The graph $N$ with vertex set $V(N) = \mathbb{N}$ and $(x,y) \in E(N)$ iff $x < y$ contains paths of arbitrary length connecting 0 and an appropriate $n$ .

The graph $Q$ with vertex set $V(Q) = \mathbb{Q}$ and $(x,y) \in E(Q)$ iff $x < y$ contains paths of arbitrary length connecting 0 and 1.

Of course, both graphs contain infinite paths, starting from 0, but ending nowhere.

It's more or less obvious, that $N$ doesn't contain a path of infinite length connecting 0 and an $n\in \mathbb{N}$ (because all $n$ are finite).
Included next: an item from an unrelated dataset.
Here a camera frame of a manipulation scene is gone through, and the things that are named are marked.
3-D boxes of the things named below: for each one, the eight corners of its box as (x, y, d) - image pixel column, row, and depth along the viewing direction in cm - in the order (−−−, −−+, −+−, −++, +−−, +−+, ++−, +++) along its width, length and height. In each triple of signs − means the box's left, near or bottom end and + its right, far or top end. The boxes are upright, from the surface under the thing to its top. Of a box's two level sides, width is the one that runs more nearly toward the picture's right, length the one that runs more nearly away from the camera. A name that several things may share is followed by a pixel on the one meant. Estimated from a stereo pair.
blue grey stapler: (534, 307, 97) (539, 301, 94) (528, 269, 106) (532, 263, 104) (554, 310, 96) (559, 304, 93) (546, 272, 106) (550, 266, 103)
But it's hard (for me) to "see" and get a feeling why $Q$ doesn't contain a path of infinite length connecting 0 and 1: each finite path between 0 and 1 is a finite subset of $E(Q)$: $\lbrace (0,q_1),(q_1,q_2),...,(q_n,1)\rbrace$. Why cannot there be an infinite subset of that kind?

Is it impossible to define "that kind", i.e. the property "being a path connecting 0 and 1", or can we define it (in second order logic maybe) but prove, that no infinite subset of $E(Q)$ with this property exists?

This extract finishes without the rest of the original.